• [EXERCISE]
An exact reproduction of the entries is needed. Keep all pictures out of it.

--- PROVIDED RECORDS ---

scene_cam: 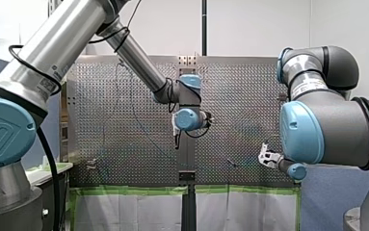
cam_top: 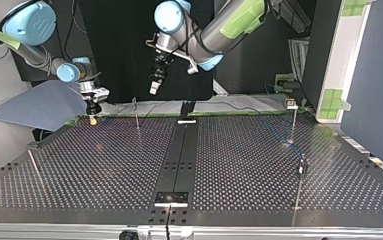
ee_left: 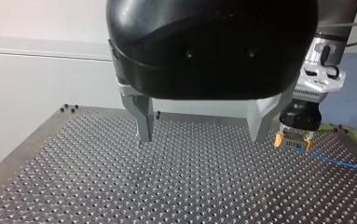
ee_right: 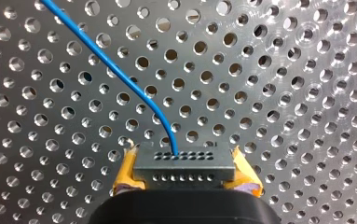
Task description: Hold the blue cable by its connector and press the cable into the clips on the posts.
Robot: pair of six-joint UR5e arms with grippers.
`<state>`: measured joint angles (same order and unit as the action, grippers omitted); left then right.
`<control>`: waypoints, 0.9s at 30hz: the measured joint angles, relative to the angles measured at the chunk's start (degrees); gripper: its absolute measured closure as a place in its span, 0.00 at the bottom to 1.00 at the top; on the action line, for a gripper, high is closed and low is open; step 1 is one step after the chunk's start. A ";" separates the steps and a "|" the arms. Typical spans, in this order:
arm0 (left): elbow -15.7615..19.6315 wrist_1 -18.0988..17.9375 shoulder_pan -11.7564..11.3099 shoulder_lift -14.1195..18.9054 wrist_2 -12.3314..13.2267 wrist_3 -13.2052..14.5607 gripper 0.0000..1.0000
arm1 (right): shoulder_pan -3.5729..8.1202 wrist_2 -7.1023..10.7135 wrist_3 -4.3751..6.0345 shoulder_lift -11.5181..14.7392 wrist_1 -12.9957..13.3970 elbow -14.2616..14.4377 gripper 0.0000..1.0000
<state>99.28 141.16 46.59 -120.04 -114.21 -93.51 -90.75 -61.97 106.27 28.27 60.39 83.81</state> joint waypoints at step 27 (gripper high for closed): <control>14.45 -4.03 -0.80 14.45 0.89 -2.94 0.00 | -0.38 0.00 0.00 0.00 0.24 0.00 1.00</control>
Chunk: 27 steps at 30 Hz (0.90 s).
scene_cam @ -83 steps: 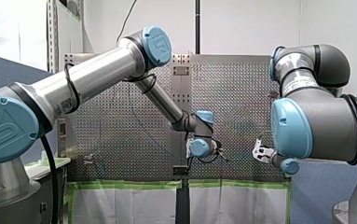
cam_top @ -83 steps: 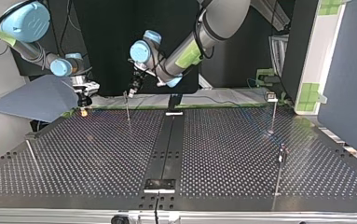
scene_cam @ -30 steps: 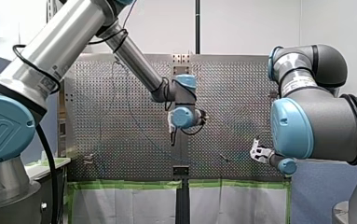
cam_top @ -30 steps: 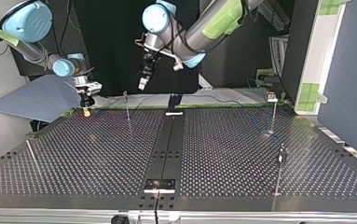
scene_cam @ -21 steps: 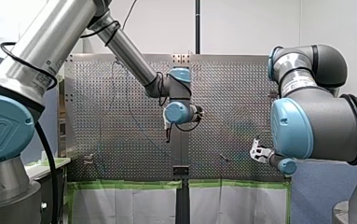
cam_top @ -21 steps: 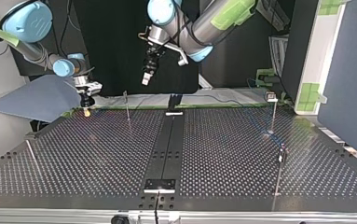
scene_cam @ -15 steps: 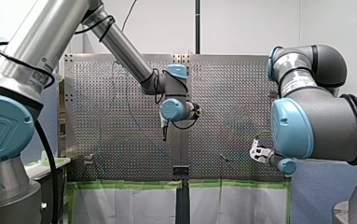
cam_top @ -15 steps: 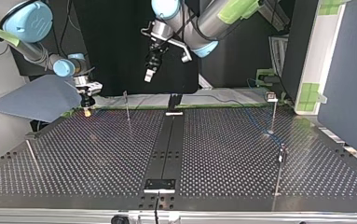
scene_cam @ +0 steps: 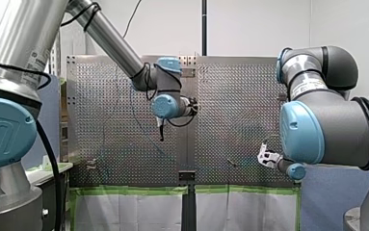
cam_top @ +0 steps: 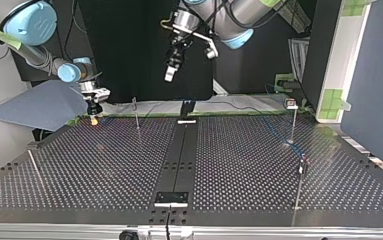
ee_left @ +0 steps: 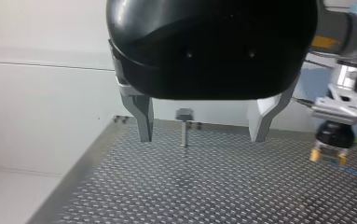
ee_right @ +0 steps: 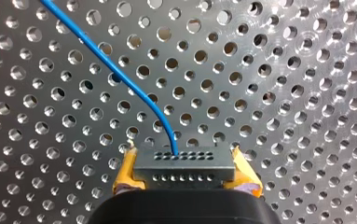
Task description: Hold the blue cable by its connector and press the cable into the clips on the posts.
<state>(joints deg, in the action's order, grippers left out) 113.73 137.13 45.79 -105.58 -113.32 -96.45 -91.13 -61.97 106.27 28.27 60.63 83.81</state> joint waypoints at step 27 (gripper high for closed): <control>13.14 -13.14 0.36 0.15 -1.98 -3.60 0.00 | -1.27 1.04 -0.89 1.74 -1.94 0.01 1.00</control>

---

• [RESPONSE BELOW]
scene_cam: 
cam_top: 
ee_left: 
ee_right: 
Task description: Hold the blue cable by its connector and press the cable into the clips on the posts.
Robot: pair of six-joint UR5e arms with grippers.
`<state>`: measured joint angles (same order and unit as the action, grippers omitted); left then right.
`<control>`: waypoints, 0.9s at 30hz: the measured joint angles, relative to the angles measured at the chunk's start (degrees); gripper: its absolute measured closure as a place in its span, 0.00 at the bottom to 1.00 at the top; on the action line, for a gripper, high is closed and low is open; step 1 is one step after the chunk's start. A ";" separates the steps and a "|" the arms. Typical spans, in this order:
arm0 (left): elbow -15.7615..19.6315 wrist_1 -18.0988..17.9375 shoulder_pan -11.7564..11.3099 shoulder_lift -14.1195..18.9054 wrist_2 -12.3314..13.2267 wrist_3 -13.2052..14.5607 gripper 0.0000..1.0000
arm1 (right): shoulder_pan -3.5729..8.1202 wrist_2 -7.1023..10.7135 wrist_3 -4.3751..6.0345 shoulder_lift -11.5181..14.7392 wrist_1 -12.9957..13.3970 elbow -14.2616..14.4377 gripper 0.0000..1.0000
<state>99.28 141.16 46.59 -120.04 -114.21 -93.51 -90.75 -61.97 106.27 28.27 60.39 83.81</state> joint waypoints at step 27 (gripper high for closed): <control>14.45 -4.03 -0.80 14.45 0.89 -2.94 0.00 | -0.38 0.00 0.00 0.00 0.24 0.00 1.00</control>
Chunk: 27 steps at 30 Hz (0.90 s).
scene_cam @ -83 steps: 
cam_top @ -83 steps: 
scene_cam @ -30 steps: 
cam_top @ -30 steps: 
scene_cam @ -21 steps: 
cam_top @ -21 steps: 
scene_cam @ -15 steps: 
cam_top @ -15 steps: 
scene_cam @ +0 steps: 
cam_top @ +0 steps: 
ee_left @ +0 steps: 
ee_right @ +0 steps: 
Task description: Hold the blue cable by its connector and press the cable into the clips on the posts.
<state>(joints deg, in the action's order, grippers left out) 113.73 137.13 45.79 -105.58 -113.32 -96.45 -91.13 -61.97 106.27 28.27 60.63 83.81</state> joint waypoints at step 27 (gripper high for closed): <control>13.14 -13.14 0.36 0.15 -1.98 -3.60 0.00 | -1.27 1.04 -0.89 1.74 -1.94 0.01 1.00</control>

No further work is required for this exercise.